Trump devletin kurumsal
yapısı ile çalışmayı sevmeyen, çoğu zaman kuralları hiçe sayan tipik
bir sonradan görme “işgüzar” idi.
“İşgüzar” iki anlama
geliyor: Birincisi “iş yapan, iş adamı” demek, ikinci anlamı ise “kendini
göstermeye hevesli olup üstüne vazife olmayan şeylere karışan” demek.
Trump her iki
anlamı ile tam bir “işgüzar başkan” idi. Bir iş adamı ticari hayatında
riskler alıp, alışılmadık tavırlar gösterebilir, kararlar alabilir. Ancak büyük
bir devleti yöneten kişinin öngörülemez bir yönetim tarzı içinde olması
vatandaşlarının çoğunluğunu ve çok sayıda ülkeyi tedirgin eder.
Trump’ın bütün bu
özelliklerine rağmen, ABD’de en sert şekilde kuvvetler ayrılığı
uygulanıyor. Kurumlar çok güçlüdür. Kurumlar ve medyanın kuralların
uygulanmamasına karşı direnci yüksektir.
Bu yüzden
Başkan’ın ABD’yi yüksek riske sokacak işler yapmasına karşı sistem etkili
bir sigortaya sahiptir.
Böyle olduğu halde
ABD seçmeni bir macera dönemi yaşamak istemedi, öngörülebilir olanı tercih
etti. Devletin kurumlarının çalışması ve kuralların herkese
uygulandığı bir sistemi istediğini gösterdi.

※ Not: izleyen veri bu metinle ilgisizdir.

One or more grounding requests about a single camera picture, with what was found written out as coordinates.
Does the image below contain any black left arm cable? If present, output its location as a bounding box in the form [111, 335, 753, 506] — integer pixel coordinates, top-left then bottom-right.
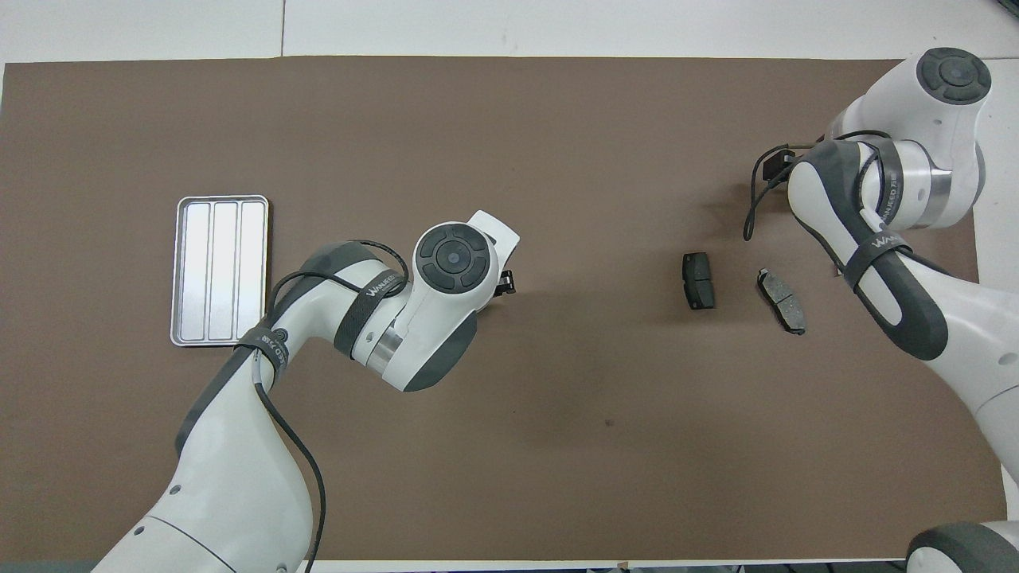
[253, 239, 412, 573]

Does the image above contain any silver metal ribbed tray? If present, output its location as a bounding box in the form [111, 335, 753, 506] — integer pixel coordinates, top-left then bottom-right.
[170, 195, 270, 348]

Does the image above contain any brown table mat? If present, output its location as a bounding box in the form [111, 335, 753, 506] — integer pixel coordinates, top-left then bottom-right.
[0, 56, 1005, 563]

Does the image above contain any long curved brake pad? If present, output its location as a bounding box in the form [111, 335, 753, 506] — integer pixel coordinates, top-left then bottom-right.
[756, 268, 807, 336]

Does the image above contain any short dark brake pad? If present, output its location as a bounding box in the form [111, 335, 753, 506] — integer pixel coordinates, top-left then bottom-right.
[681, 252, 715, 310]

*******************************
Türkiye’de Yönetim
Öngörülebilir mi?
Türkiye’de
Cumhurbaşkanı ve Ak Parti Genel Başkanı Tayyip Erdoğan’ın 18 yıllık
iktidarında keskin politika değişiklikleri oldu.
Ak Parti’nin
kuruluşunda AB üyesi olma hedefi ile AB mevzuatına uygun “hukuk
reformları” yapıldı.
Dış politikada “komşularla
sıfır sorun” politikası izlendiği söylendi.
“Vesayet rejimini
değiştirmek için” Cemaat/Fetö ile işbirliği içinde “yargı reformları”
yapıldı.
PKK ile Oslo görüşmeleri
yapıldı. Çözüm süreci yürütüldü. Terör örgütü lideri Öcalan’ın hapishaneden,
HDP’li ulakları ve mektuplarla, Kandil’i yönetmesine imkân sağlandı. Güneydoğu
bölgemizde terör örgütünün hakimiyetine göz yumuldu.
Fetö yargısıyla birlikte
yürütülen kumpas davaları ile Türk Silahlı Kuvvetlerinden en değerli
subayları tasfiye edildi.
Sonra AB
hedefinden vazgeçtiler. Kişi hak ve özgürlüklerini kısıtlayan AB mevzuatına
aykırı yeni “hukuk reformları” yaptılar.
“Sorunsuz hiçbir
komşumuzun kalmadığı” bir dış politika izlendi.
Vergi
operasyonları, müteahhit fonlamaları, devlet bankası kredileriyle medyanın
yüzde 90’ı yandaş hale getirildi.
PKK ile müzakere
yerine mücadeleye geçildi… Türkiye içinde faaliyetlerini azaltan PKK’nın
Suriye’de devletleşme sürecine girmesini önleme gayreti gösterildi. Fakat PKK,
ABD himayesinde, devletleşme sürecini tamamlamak üzere.
Devletin kılcal
damarlarına kadar nüfuz etmiş Fetö kadrolarını temizlemeye çalışılmakta. Fakat
siyasi ayağı konusunda yapılan bir şey olmadı.
AKP ve küçük
ortağı MHP’nin programlarında yer almayan Cumhurbaşkanlığı Sistemi getirildi.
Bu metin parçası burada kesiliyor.